- Goal of the exercise -
The entries below must be transcribed exactly. Leave nothing out.

Records from a dataset:
☆ ☆ ☆ ☆ ☆

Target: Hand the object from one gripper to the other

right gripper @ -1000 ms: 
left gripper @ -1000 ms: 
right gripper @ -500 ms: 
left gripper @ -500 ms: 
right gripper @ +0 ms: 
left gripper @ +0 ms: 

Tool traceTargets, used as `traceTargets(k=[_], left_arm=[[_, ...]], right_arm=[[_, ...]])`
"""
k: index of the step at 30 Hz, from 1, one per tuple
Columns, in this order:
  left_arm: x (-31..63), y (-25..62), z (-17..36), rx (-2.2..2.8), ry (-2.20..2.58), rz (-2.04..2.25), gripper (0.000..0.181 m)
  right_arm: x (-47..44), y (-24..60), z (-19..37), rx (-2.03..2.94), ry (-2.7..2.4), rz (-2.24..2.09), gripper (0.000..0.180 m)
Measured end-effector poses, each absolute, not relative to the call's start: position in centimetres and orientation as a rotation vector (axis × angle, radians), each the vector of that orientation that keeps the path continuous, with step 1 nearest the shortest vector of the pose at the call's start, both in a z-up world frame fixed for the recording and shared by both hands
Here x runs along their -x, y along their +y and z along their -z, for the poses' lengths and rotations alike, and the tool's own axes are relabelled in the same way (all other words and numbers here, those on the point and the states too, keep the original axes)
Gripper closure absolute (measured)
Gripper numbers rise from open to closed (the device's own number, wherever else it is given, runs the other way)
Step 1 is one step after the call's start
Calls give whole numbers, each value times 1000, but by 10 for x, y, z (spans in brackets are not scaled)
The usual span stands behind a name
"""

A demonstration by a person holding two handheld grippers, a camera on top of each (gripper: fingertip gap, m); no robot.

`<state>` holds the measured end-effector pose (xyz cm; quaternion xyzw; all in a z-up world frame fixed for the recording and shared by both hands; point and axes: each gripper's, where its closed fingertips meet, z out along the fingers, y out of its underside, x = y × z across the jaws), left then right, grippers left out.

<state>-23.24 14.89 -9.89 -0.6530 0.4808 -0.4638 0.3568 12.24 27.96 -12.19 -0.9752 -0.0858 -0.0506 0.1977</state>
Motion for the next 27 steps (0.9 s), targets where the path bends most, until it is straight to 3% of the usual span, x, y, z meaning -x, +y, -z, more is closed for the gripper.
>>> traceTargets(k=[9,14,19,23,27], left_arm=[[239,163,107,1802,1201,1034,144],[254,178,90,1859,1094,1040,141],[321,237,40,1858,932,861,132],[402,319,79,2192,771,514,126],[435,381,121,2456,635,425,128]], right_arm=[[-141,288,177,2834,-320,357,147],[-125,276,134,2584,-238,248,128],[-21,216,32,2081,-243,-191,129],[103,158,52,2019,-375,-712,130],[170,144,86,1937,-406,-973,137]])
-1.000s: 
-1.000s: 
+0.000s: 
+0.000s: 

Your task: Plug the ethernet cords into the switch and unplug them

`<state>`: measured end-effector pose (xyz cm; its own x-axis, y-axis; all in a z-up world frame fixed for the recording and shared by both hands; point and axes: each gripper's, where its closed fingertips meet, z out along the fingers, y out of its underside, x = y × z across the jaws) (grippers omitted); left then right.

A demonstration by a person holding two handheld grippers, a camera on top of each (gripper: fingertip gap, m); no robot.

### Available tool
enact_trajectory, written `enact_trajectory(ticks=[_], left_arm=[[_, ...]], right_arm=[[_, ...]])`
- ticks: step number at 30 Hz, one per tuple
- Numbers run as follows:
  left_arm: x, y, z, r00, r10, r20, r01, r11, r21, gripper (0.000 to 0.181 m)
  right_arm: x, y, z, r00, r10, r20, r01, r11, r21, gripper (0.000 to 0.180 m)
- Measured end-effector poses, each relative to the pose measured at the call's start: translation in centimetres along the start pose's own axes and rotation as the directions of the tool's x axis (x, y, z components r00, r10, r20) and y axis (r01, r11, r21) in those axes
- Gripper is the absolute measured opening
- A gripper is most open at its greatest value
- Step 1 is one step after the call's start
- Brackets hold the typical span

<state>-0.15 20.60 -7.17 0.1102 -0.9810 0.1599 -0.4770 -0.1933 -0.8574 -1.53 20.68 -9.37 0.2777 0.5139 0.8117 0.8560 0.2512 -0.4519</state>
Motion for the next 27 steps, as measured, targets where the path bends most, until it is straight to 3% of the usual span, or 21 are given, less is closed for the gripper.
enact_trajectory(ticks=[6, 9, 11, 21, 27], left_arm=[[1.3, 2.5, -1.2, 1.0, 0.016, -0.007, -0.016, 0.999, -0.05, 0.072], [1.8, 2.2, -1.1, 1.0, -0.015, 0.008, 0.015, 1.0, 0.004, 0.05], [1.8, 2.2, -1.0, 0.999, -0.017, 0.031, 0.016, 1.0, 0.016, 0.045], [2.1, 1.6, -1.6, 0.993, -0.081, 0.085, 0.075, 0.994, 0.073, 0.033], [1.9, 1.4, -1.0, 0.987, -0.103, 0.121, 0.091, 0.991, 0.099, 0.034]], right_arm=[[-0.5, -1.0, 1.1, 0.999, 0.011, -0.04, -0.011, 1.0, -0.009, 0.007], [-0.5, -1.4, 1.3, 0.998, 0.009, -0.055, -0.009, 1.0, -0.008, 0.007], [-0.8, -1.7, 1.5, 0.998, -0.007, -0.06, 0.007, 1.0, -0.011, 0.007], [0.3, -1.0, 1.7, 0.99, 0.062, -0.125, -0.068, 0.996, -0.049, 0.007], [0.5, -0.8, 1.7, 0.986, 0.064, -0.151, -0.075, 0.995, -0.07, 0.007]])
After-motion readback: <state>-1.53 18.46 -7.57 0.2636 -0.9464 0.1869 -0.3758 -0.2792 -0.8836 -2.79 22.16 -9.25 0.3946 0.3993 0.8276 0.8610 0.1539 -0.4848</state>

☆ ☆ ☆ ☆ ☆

- Solved problem -
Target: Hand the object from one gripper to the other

right gripper @ -1000 ms: 
left gripper @ -1000 ms: 
right gripper @ -500 ms: 
left gripper @ -500 ms: 
right gripper @ +0 ms: 
left gripper @ +0 ms: 

Tool traceTargets, used as `traceTargets(k=[_], left_arm=[[_, ...]], right_arm=[[_, ...]])`
"""
k: index of the step at 30 Hz, from 1, one per tuple
Columns, in this order:
  left_arm: x (-31..63), y (-25..62), z (-17..36), rx (-2.2..2.8), ry (-2.20..2.58), rz (-2.04..2.25), gripper (0.000..0.181 m)
  right_arm: x (-47..44), y (-24..60), z (-19..37), rx (-2.03..2.94), ry (-2.7..2.4), rz (-2.24..2.09), gripper (0.000..0.180 m)
Measured end-effector poses, each absolute, not relative to the call's start: position in centimetres and orientation as a rotation vector (axis × angle, radians), each the vector of that orientation that keeps the path continuous, with step 1 nearest the shortest vector of the pose at the call's start, both in a z-up world frame fixed for the recording and shared by both hands
Here x runs along their -x, y along their +y and z along their -z, for the poses' lengths and rotations alike, and the tool's own axes are relabelled in the same way (all other words and numbers here, those on the point and the states too, keep the original axes)
Gripper closure absolute (measured)
Gripper numbers rise from open to closed (the device's own number, wherever else it is given, runs the other way)
Step 1 is one step after the call's start
Calls give whole numbers, each value times 1000, but by 10 for x, y, z (spans in brackets are not scaled)
The usual span stands behind a name
"""

A demonstration by a person holding two handheld grippers, a camera on top of each (gripper: fingertip gap, m); no robot.

`<state>` holds the measured end-effector pose (xyz cm; quaternion xyzw; all in a z-up world frame fixed for the recording and shared by both hands; point and axes: each gripper's, where its closed fingertips meet, z out along the fingers, y out of its underside, x = y × z across the jaws), left then right, grippers left out.

<state>-23.24 14.89 -9.89 -0.6530 0.4808 -0.4638 0.3568 12.24 27.96 -12.19 -0.9752 -0.0858 -0.0506 0.1977</state>
Motion for the next 27 steps (0.9 s), targets where the path bends most, until it is straight to 3% of the usual span, x, y, z meaning -x, +y, -z, more is closed for the gripper.
>>> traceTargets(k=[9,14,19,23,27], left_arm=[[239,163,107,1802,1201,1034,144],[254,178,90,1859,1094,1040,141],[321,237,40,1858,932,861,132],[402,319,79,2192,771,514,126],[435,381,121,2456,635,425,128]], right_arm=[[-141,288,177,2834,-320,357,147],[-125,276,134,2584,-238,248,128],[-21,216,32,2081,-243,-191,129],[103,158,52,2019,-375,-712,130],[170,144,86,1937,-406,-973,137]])
-1.000s: 
-1.000s: 
+0.000s: 
+0.000s: 

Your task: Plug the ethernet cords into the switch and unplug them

`<state>`: measured end-effector pose (xyz cm; its own x-axis, y-axis; all in a z-up world frame fixed for the recording and shared by both hands; point and axes: each gripper's, where its closed fingertips meet, z out along the fingers, y out of its underside, x = y × z across the jaws) (grippers omitted); left then right.

A demonstration by a person holding two handheld grippers, a camera on top of each (gripper: fingertip gap, m); no robot.

### Available tool
enact_trajectory, written `enact_trajectory(ticks=[_], left_arm=[[_, ...]], right_arm=[[_, ...]])`
- ticks: step number at 30 Hz, one per tuple
- Numbers run as follows:
  left_arm: x, y, z, r00, r10, r20, r01, r11, r21, gripper (0.000 to 0.181 m)
  right_arm: x, y, z, r00, r10, r20, r01, r11, r21, gripper (0.000 to 0.180 m)
- Measured end-effector poses, each relative to the pose measured at the call's start: translation in centimetres along the start pose's own axes and rotation as the directions of the tool's x axis (x, y, z components r00, r10, r20) and y axis (r01, r11, r21) in those axes
- Gripper is the absolute measured opening
- A gripper is most open at its greatest value
- Step 1 is one step after the call's start
- Brackets hold the typical span

<state>-0.15 20.60 -7.17 0.1102 -0.9810 0.1599 -0.4770 -0.1933 -0.8574 -1.53 20.68 -9.37 0.2777 0.5139 0.8117 0.8560 0.2512 -0.4519</state>
Motion for the next 27 steps, as measured, targets where the path bends most, until it is straight to 3% of the usual span, or 21 are given, less is closed for the gripper.
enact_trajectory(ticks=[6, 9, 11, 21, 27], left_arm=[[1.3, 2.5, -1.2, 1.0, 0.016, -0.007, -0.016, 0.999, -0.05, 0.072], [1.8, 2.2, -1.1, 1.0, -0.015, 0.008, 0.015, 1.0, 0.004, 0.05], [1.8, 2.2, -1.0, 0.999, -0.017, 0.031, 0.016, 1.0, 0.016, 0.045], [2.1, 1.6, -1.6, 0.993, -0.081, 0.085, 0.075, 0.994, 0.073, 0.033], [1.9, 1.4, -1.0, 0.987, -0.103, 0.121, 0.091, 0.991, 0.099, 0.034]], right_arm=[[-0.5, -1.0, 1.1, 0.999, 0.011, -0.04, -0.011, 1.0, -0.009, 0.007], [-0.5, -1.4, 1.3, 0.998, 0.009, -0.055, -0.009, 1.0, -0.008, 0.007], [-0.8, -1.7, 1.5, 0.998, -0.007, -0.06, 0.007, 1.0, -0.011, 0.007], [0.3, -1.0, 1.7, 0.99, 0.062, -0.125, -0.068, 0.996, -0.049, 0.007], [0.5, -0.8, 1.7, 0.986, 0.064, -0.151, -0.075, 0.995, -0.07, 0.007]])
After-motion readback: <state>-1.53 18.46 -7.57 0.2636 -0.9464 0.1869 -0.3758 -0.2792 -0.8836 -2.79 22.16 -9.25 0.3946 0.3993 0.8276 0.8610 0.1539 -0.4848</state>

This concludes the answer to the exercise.